What you have to do
Without including pictures, set down every record exactly as it stands.

Listed entries

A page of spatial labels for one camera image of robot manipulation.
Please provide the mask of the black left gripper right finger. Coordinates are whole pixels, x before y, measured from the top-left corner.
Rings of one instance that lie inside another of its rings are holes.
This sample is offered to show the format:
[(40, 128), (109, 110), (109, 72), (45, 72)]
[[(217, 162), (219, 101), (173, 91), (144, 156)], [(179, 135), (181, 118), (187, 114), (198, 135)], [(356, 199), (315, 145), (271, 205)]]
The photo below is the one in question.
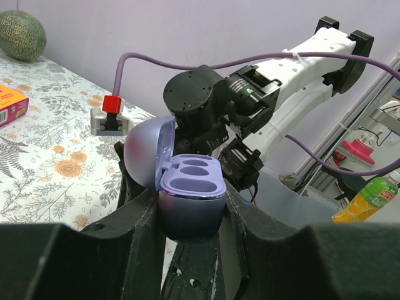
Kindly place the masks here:
[(219, 229), (228, 299), (398, 299), (399, 225), (294, 229), (227, 187)]

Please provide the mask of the lavender earbud charging case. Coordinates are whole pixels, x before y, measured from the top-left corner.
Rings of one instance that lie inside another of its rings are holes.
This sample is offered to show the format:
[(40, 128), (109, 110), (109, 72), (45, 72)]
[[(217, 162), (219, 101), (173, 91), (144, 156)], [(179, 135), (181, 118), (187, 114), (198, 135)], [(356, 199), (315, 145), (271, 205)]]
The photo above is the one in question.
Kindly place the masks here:
[(126, 136), (124, 164), (138, 184), (158, 193), (165, 235), (179, 242), (211, 239), (221, 225), (226, 183), (220, 162), (200, 154), (175, 154), (175, 118), (154, 117)]

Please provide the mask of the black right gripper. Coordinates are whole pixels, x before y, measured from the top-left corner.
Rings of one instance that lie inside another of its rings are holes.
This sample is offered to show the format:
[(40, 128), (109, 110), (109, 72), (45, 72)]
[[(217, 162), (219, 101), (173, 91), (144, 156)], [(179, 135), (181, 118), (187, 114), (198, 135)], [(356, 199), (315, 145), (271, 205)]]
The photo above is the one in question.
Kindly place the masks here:
[[(210, 130), (190, 135), (189, 128), (180, 124), (175, 129), (173, 154), (202, 154), (210, 156), (228, 140), (228, 130), (218, 121)], [(237, 191), (254, 188), (258, 192), (259, 171), (263, 166), (258, 150), (250, 150), (235, 137), (222, 151), (217, 152), (222, 174)]]

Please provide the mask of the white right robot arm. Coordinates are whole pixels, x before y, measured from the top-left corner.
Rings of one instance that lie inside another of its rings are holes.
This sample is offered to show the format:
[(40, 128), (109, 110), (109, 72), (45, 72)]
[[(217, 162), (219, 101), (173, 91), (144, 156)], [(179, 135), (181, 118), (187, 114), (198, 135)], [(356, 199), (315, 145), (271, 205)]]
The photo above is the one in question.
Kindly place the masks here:
[(177, 119), (175, 152), (219, 157), (228, 180), (220, 231), (179, 243), (163, 299), (398, 299), (399, 226), (330, 223), (326, 202), (267, 172), (272, 152), (305, 116), (361, 77), (374, 39), (321, 18), (289, 52), (254, 58), (226, 77), (184, 67), (164, 88)]

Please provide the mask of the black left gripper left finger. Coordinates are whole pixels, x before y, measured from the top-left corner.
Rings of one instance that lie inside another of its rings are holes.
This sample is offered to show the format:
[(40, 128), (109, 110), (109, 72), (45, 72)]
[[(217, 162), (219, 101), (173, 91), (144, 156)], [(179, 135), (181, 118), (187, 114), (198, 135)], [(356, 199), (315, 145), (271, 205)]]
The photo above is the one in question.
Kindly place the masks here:
[(157, 200), (146, 190), (82, 231), (1, 226), (1, 298), (158, 299), (165, 237)]

The completed task
A page of spatial labels for one camera image of robot manipulation.
Please provide the mask of the black left gripper right finger. Coordinates are whole pixels, x before y, measured from the top-left corner.
Rings of one instance that lie inside another of its rings are holes.
This sample is offered to show the format:
[(40, 128), (109, 110), (109, 72), (45, 72)]
[[(217, 162), (219, 101), (173, 91), (144, 156)], [(179, 135), (181, 118), (187, 114), (198, 135)], [(356, 199), (315, 145), (271, 205)]]
The photo below is the one in question.
Kindly place the masks here:
[(219, 229), (228, 299), (398, 299), (399, 225), (294, 229), (227, 187)]

Please provide the mask of the lavender earbud charging case. Coordinates are whole pixels, x before y, measured from the top-left corner.
Rings of one instance that lie inside another of its rings are holes.
This sample is offered to show the format:
[(40, 128), (109, 110), (109, 72), (45, 72)]
[[(217, 162), (219, 101), (173, 91), (144, 156)], [(179, 135), (181, 118), (187, 114), (198, 135)], [(356, 199), (315, 145), (271, 205)]]
The photo above is the one in question.
Kindly place the masks here:
[(126, 136), (124, 164), (138, 184), (158, 193), (165, 235), (179, 242), (211, 239), (221, 225), (226, 183), (220, 162), (200, 154), (175, 154), (175, 118), (154, 117)]

Please provide the mask of the black right gripper. Coordinates are whole pixels, x before y, measured from the top-left corner.
Rings of one instance that lie inside another of its rings are holes.
This sample is offered to show the format:
[(40, 128), (109, 110), (109, 72), (45, 72)]
[[(217, 162), (219, 101), (173, 91), (144, 156)], [(179, 135), (181, 118), (187, 114), (198, 135)], [(356, 199), (315, 145), (271, 205)]]
The photo above is the one in question.
Kindly place the masks here:
[[(210, 130), (190, 135), (189, 128), (180, 124), (175, 129), (173, 154), (202, 154), (210, 156), (228, 140), (228, 130), (218, 121)], [(237, 191), (254, 188), (258, 192), (259, 171), (263, 166), (258, 150), (250, 150), (235, 137), (222, 151), (217, 152), (222, 174)]]

Please provide the mask of the white right robot arm. Coordinates are whole pixels, x before y, measured from the top-left corner.
Rings of one instance that lie inside another of its rings are holes.
This sample is offered to show the format:
[(40, 128), (109, 110), (109, 72), (45, 72)]
[[(217, 162), (219, 101), (173, 91), (144, 156)], [(179, 135), (181, 118), (187, 114), (198, 135)], [(356, 199), (315, 145), (271, 205)]]
The photo above is the one in question.
Kindly place the masks here:
[(177, 119), (175, 152), (219, 157), (228, 180), (220, 231), (179, 243), (163, 299), (398, 299), (399, 226), (330, 223), (326, 202), (267, 172), (272, 152), (305, 116), (361, 77), (374, 39), (321, 18), (289, 52), (254, 58), (226, 77), (184, 67), (164, 88)]

Please provide the mask of the black left gripper left finger. Coordinates are whole pixels, x before y, measured from the top-left corner.
Rings of one instance that lie inside another of its rings are holes.
This sample is offered to show the format:
[(40, 128), (109, 110), (109, 72), (45, 72)]
[[(217, 162), (219, 101), (173, 91), (144, 156)], [(179, 135), (181, 118), (187, 114), (198, 135)], [(356, 199), (315, 145), (271, 205)]]
The photo above is the one in question.
Kindly place the masks here:
[(157, 200), (146, 190), (82, 231), (1, 226), (1, 298), (158, 299), (165, 237)]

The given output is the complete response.